Given information
=== Begin Enclosure ===

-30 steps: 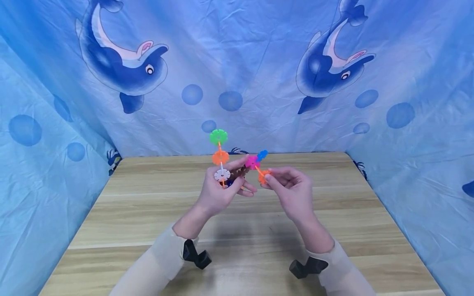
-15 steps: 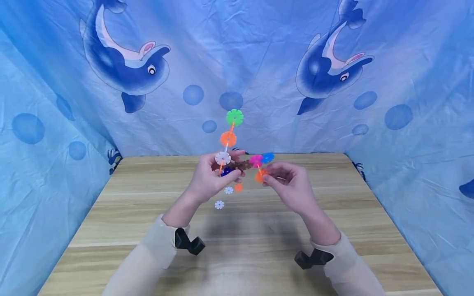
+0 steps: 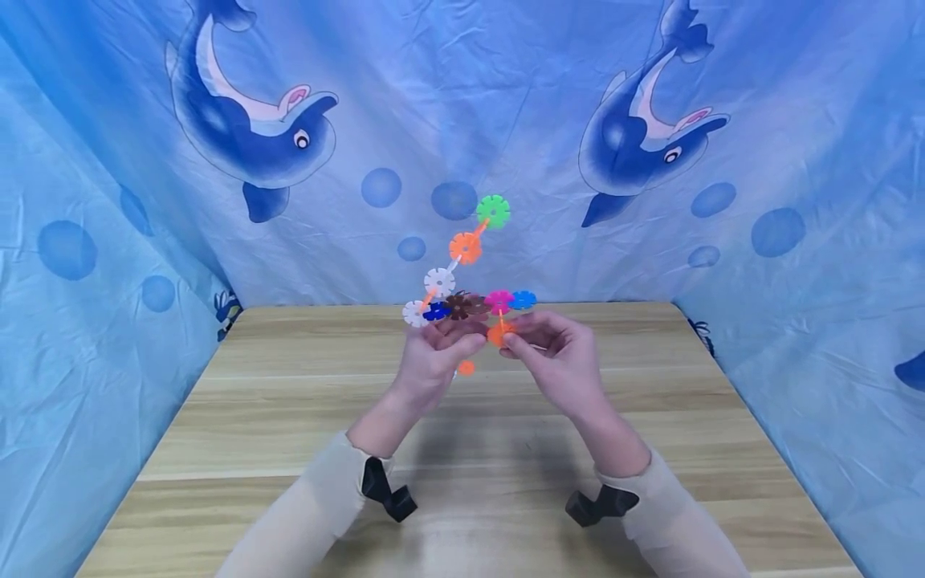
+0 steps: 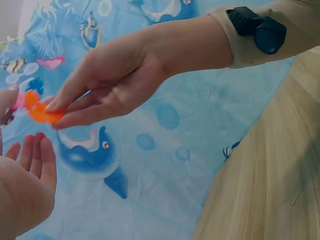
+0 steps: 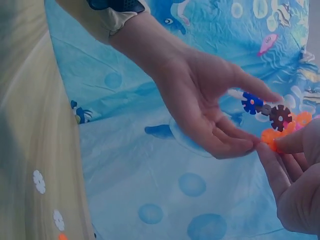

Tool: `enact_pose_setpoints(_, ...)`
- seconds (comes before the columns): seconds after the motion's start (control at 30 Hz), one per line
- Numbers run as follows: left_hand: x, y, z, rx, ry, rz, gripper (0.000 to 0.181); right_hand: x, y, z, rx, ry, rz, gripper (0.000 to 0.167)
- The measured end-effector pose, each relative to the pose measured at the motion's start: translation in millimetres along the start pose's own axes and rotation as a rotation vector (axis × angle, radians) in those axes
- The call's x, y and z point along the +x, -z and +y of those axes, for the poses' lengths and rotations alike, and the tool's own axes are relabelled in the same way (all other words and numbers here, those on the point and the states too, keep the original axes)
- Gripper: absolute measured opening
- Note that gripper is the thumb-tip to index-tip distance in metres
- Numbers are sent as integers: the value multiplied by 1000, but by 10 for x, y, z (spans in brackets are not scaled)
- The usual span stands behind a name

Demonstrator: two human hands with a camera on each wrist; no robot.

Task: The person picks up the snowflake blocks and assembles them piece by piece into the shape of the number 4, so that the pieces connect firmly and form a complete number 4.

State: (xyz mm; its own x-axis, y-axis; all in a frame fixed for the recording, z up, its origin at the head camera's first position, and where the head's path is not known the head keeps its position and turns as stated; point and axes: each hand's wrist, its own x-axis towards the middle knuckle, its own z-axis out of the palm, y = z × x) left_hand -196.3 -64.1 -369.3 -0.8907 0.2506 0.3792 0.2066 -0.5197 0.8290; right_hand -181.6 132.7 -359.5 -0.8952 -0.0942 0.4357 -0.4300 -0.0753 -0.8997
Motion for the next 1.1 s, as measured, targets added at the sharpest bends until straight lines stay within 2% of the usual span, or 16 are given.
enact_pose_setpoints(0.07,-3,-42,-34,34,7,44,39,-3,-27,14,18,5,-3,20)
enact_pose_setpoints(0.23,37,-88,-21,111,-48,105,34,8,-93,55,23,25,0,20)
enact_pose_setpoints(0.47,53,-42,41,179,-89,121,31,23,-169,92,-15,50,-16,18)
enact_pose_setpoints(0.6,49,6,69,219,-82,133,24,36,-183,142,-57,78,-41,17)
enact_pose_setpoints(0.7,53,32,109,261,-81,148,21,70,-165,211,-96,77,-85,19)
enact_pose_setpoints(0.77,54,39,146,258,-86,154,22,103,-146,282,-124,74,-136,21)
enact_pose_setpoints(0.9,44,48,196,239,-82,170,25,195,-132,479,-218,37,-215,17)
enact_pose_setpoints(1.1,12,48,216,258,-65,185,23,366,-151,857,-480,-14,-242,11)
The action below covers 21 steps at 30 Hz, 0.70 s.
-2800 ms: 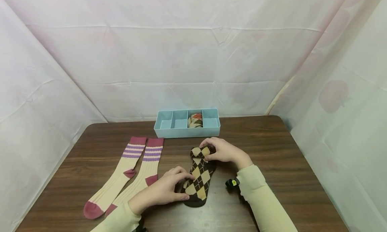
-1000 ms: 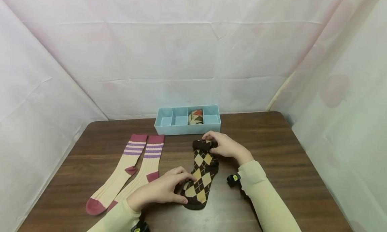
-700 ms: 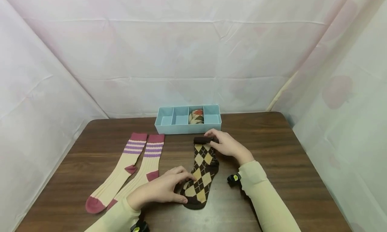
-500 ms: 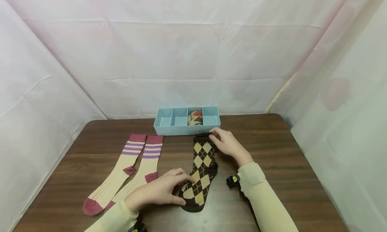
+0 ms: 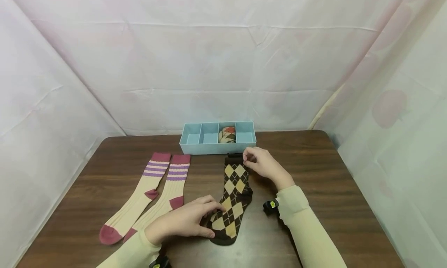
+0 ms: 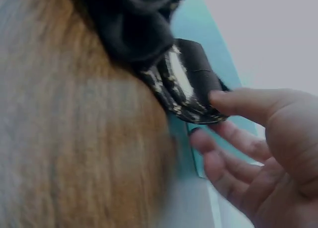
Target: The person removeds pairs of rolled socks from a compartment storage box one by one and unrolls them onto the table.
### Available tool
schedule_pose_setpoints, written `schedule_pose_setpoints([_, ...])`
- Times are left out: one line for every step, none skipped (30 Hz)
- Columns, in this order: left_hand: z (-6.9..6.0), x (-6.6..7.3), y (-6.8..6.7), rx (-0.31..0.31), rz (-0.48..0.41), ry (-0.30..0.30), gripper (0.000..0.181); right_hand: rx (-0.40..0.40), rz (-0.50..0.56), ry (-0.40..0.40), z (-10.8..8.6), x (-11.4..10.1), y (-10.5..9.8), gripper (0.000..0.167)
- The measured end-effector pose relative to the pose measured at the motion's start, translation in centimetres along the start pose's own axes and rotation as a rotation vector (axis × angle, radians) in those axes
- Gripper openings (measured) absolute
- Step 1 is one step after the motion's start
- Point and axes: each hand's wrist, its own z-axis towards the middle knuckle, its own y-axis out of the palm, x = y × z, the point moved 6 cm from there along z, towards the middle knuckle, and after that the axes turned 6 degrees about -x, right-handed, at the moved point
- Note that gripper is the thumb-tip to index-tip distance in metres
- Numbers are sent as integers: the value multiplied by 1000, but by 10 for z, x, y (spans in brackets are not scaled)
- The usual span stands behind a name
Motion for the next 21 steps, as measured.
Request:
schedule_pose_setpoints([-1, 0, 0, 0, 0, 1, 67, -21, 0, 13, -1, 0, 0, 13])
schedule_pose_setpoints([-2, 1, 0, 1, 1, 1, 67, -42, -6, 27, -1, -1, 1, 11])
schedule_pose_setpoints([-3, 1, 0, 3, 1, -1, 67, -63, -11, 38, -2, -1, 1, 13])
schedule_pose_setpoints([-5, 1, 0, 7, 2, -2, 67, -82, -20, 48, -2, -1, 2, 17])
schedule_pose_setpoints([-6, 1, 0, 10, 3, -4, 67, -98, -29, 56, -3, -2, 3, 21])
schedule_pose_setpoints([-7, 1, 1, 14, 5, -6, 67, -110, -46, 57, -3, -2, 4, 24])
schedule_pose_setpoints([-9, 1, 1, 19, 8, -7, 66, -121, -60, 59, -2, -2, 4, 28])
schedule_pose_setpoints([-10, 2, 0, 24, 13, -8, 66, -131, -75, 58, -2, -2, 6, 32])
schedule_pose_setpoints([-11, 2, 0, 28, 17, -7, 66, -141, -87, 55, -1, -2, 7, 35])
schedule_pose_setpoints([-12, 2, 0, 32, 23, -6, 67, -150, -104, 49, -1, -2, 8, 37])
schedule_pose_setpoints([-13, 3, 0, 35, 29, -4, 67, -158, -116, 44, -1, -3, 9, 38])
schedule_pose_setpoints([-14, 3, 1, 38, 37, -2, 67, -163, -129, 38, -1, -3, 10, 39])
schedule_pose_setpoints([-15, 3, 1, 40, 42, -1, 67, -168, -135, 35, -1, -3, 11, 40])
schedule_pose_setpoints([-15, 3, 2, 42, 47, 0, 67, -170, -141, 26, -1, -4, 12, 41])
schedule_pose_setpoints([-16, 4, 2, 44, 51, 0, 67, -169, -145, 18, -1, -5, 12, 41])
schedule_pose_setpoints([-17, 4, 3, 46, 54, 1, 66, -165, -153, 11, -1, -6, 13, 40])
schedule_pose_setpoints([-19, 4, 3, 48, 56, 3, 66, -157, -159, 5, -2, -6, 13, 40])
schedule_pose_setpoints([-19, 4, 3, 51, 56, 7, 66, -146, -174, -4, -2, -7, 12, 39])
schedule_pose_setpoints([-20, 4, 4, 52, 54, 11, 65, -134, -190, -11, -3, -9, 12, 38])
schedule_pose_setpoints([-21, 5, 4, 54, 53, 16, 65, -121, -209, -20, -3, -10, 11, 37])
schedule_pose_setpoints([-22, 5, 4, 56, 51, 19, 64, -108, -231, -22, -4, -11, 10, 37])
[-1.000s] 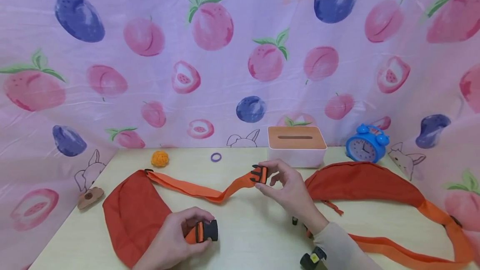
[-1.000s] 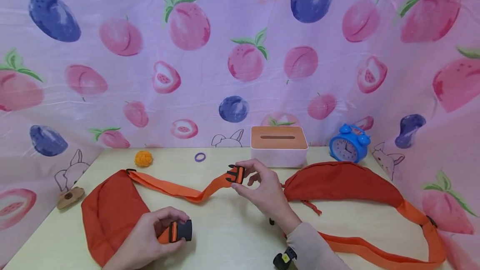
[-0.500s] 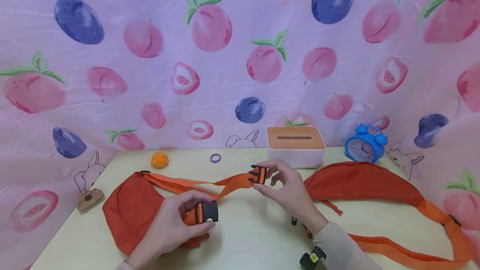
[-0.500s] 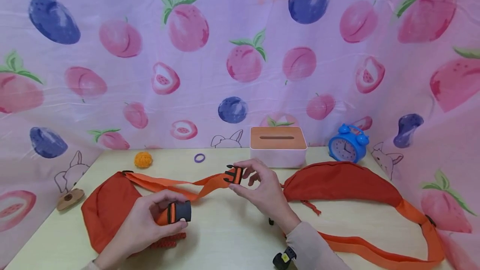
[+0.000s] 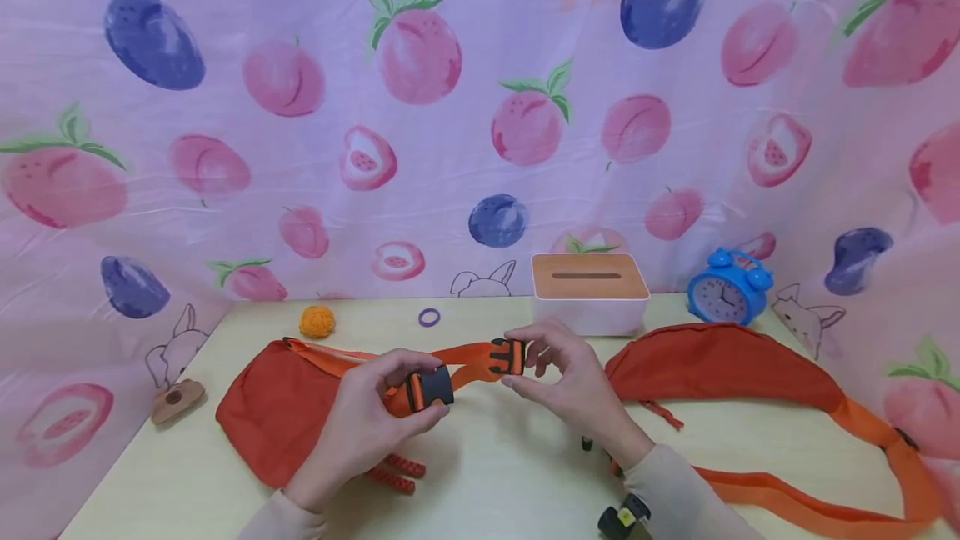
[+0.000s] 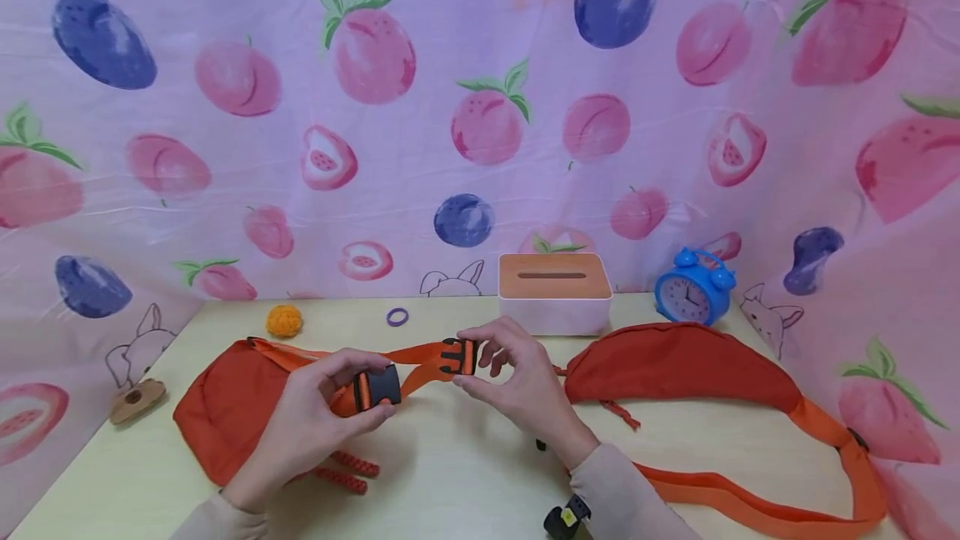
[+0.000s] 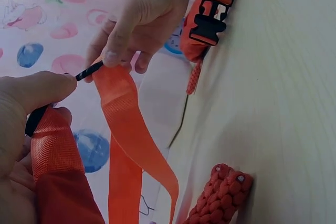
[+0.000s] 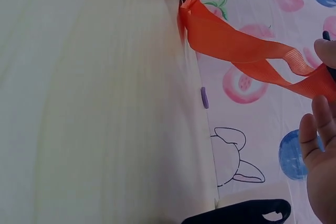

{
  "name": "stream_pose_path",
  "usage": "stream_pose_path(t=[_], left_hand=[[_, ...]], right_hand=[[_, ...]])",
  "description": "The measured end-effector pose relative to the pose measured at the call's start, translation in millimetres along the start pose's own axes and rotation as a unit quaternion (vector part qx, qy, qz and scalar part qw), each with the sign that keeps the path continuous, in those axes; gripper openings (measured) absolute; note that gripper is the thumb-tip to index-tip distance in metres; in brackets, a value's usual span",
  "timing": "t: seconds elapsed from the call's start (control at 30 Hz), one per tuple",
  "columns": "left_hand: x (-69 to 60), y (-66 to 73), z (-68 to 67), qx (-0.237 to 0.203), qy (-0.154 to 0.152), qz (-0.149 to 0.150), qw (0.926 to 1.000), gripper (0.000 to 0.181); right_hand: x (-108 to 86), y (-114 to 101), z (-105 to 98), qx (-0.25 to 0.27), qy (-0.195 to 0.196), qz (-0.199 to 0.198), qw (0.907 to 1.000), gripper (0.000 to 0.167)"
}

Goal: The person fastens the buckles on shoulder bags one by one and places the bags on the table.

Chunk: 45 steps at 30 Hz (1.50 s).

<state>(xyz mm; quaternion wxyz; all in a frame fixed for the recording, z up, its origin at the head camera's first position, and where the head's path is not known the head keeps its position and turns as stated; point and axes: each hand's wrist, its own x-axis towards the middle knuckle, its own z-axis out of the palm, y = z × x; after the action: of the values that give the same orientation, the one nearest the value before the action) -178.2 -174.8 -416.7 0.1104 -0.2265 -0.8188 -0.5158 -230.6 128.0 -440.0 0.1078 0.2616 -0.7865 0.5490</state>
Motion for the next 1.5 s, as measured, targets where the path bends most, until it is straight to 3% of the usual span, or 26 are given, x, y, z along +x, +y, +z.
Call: stream_pose_path(t=[0.27,0.4,0.7,1.2,1.5], left_hand=[[3.4,-0.1,7.0,-0.006,0.011,0.003,0.9999,0.053],[2.9,0.9,10.3,-0.007,0.009,-0.005,0.9999,0.053],[0.5,-1.4,15.4,-0.002,0.001,0.008,1.0,0.052],[-1.0,-0.2,11.2,0.009,-0.004,0.004,0.9999,0.052],[-1.7,-0.8,10.1,-0.013,-0.011,0.006,0.9998,0.05]], right_hand=[[1.0,-4.6,5.8,-0.027,-0.015,-0.05,0.9983,0.057],[-0.3,-7.9,10.2,-0.038,-0.029,-0.069,0.9964,0.057],[-3.6,-8.9,17.7,-0.04,-0.066,-0.119,0.9899,0.055],[-4.8,-9.0,18.7,-0.04,-0.073,-0.121,0.9891,0.053],[-5.9,-8.3,19.8,-0.031,-0.074,-0.126,0.9888,0.053]])
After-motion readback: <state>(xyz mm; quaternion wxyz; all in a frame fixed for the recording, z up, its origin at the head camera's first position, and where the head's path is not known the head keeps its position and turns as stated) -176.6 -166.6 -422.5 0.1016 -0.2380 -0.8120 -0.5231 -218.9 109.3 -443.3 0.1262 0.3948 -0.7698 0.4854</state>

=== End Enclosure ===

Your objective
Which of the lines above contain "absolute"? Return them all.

Answer to this problem
- Gripper: absolute measured opening
- Gripper openings (measured) absolute
  "description": "The measured end-effector pose relative to the pose measured at the call's start, translation in millimetres along the start pose's own axes and rotation as a unit quaternion (vector part qx, qy, qz and scalar part qw), each with the sign that keeps the path continuous, in those axes; gripper openings (measured) absolute; note that gripper is the thumb-tip to index-tip distance in metres; in brackets, a value's usual span",

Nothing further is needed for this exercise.